In this paper, we investigate whether individuals’ climate change risk perceptions, beliefs and pro-environmental behaviour change after they have experienced extreme weather events, specifically, flooding and heatwave events which affected large parts of the UK between 2009 and 2020. We exploit the geographic variation in flood and heatwave exposure combined with a propensity score matching and differences-in-differences identification strategy to estimate the causal effect of extreme event experience on three important domains of climate change attitudes: (1) risk perceptions towards future climate change impacts, (2) climate change concern and (3) self-reported pro-environmental behaviour. We utilise climate change opinion data from the UK Household Longitudinal Survey (UKHLS), a large-scale UK household panel survey covering approximately 40,000 households. For this project, we were granted access to the ‘secure access’ version of the dataset (SN 6676), which provides geo-referenced location information for survey participants (University of Essex 2020). This allows us to spatially link individuals’ exact household locations with high resolution flood outlines and temperature grids.

This paper aims to address several important gaps found in the relevant literature. First, we utilise a difference-in-differences (DID) identification strategy to provide causal evidence for the relationship between extreme weather events and climate change attitudes in the UK. We strengthen our causal identification by introducing a complementary propensity score matching approach to minimise selection bias from unobserved residential sorting. Second, we present one of the most spatially precise analyses to date, by drawing on geo-referenced individual-level climate change opinion data, allowing us to observe the exact household location of each survey respondent. We establish extreme event exposure by linking this data with high-quality spatial data of flood events and high-resolution temperature grids using GIS techniques. Moreover, the panel structure of our opinion data allows us to control for unobserved individual characteristics (e.g. personality traits), which may be important determinants of climate change perceptions. Third, we improve on previous research by exploring a nuanced set of questions spanning three important dimensions of climate change attitudes: (1) climate change risk perceptions, (2) climate change concern and (3) self-reported pro-environmental behaviour. Our spatially detailed analysis allows us to provide some novel insights into how and under what circumstances personal experience can have an impact on these outcomes. Finally, our study focuses on the two types of extreme weather events most relevant in the UK context, namely flooding and heatwaves. Our findings thus offer interesting insights into how attitudes and behaviour might respond to increasingly frequent weather events in the UK and give rise to important policy implications.

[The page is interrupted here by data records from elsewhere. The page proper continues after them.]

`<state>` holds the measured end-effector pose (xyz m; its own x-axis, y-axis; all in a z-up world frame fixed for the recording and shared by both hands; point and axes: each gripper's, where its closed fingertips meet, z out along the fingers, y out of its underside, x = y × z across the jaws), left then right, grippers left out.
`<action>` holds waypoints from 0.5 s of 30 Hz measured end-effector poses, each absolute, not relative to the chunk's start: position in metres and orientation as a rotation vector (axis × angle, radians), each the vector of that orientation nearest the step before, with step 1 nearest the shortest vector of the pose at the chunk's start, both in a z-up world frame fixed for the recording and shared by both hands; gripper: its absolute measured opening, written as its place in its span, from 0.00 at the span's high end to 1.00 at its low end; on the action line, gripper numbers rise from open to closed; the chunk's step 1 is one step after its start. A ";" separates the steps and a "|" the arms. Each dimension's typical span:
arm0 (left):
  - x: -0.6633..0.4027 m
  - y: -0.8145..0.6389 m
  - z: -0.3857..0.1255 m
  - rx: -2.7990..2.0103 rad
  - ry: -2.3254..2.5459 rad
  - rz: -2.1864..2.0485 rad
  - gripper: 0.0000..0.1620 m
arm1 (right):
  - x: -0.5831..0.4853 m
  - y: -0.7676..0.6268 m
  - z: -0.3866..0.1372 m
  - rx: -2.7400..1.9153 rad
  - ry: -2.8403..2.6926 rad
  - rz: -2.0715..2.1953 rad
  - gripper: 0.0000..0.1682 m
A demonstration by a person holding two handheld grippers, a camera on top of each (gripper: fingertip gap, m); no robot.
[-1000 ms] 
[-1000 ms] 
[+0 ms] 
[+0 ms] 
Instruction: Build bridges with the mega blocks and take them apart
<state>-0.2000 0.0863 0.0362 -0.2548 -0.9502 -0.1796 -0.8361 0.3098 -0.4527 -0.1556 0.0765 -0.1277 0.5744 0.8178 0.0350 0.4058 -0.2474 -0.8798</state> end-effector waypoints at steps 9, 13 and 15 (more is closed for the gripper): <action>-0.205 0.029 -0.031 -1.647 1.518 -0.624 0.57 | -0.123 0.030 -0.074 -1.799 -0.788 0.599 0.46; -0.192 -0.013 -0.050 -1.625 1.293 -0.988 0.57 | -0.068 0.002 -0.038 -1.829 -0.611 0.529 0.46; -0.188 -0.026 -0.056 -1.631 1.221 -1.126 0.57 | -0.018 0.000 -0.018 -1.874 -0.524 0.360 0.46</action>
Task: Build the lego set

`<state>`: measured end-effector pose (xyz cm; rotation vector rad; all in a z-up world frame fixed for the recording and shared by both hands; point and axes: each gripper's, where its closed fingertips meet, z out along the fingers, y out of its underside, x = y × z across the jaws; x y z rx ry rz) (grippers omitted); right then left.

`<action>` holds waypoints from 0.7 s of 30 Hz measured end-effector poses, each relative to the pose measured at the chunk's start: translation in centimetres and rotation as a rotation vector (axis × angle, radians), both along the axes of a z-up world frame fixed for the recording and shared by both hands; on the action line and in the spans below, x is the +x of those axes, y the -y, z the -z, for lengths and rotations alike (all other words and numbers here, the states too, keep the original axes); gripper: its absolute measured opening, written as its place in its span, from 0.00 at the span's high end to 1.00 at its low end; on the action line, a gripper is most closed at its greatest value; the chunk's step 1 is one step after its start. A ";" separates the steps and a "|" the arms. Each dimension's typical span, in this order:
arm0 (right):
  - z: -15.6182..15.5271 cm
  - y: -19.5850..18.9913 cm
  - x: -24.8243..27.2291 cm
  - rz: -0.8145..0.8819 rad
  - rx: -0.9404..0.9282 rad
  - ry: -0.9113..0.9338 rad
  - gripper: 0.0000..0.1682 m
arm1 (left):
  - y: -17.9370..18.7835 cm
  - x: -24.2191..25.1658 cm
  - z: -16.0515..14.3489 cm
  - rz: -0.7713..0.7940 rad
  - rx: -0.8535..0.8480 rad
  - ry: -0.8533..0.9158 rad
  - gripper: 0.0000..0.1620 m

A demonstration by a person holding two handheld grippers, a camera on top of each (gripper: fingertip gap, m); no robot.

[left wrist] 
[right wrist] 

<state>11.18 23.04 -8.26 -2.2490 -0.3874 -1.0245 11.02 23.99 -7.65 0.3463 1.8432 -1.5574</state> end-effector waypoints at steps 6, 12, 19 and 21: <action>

We show that, on average, personal experience with both flooding and heatwave events increase climate change risk perceptions but have no robust effect on climate change concern and stated pro-environmental behaviour. Moreover, we document a proximity effect for flooding and a frequency effect for major heatwaves. The closer a flood occurs to a household, the more pronounced its effect on risk perceptions. Moreover, individuals who experienced both the 2018 and 2019 summer heatwaves reported elevated climate change concern and pro-environmental behaviour, which has important implications given the increasing frequency of extreme heat events in the UK.

2 Literature and Mechanisms

2.1 Related Literature

A growing body of social science literature is interested in the link between personal experience with climate change variations and attitudes towards climate change. Numerous studies have assessed the relationship by linking spatially disaggregated opinion data with objective weather data (Howe et al. 2019; Sisco 2021). Climate parameters under investigation have included long-term climatic patterns and trends (Shao 2017) as well as seasonal, monthly and daily temperature anomalies relative to a statistically constructed baseline (Bohr 2017; Deryugina 2013; Marlon et al. 2021; Shao 2016; Bergquist and Warshaw 2019). A related strand of literature has produced ample evidence for a link between climate change beliefs and short-run weather fluctuations, which has been termed the “local warming effect” (Joireman et al. 2010; Damsbo-Svendsen 2020; Zaval et al. 2014). The latter effect refers to the phenomenon that individuals are more likely to believe in the existence of global warming if interviewed on a hot day, in contrast to cold days. The majority of studies find that immediate and salient local weather conditions directly influence people’s beliefs (Sugerman et al. 2021).

A further group of studies focuses specifically on how personal experience of extreme weather events relate to climate change beliefs, concerns and risk perceptions.⁵ In contrast to long-term temperature trends (which are difficult to detect) and short-term temperature fluctuations (which do-not accurately represent a changing climate), extreme weather events are often perceived as embodying highly salient physical manifestations of anthropogenic climate change which may be more easily attributable to climate change. Past research has primarily focused on the US and largely exploits the exogenous variation in extreme events as a form of natural experiment. The majority of these studies find a positive yet moderate effect of extreme weather phenomena on beliefs and attitudes, which diminishes with time (Albright and Crow 2019; Carlton et al. 2016; Dai et al. 2015; Deng et al. 2017; Konisky et al. 2016; Ray et al. 2017; Sisco et al. 2017; Zanocco et al. 2019; Hazlett and Mildenberger 2020).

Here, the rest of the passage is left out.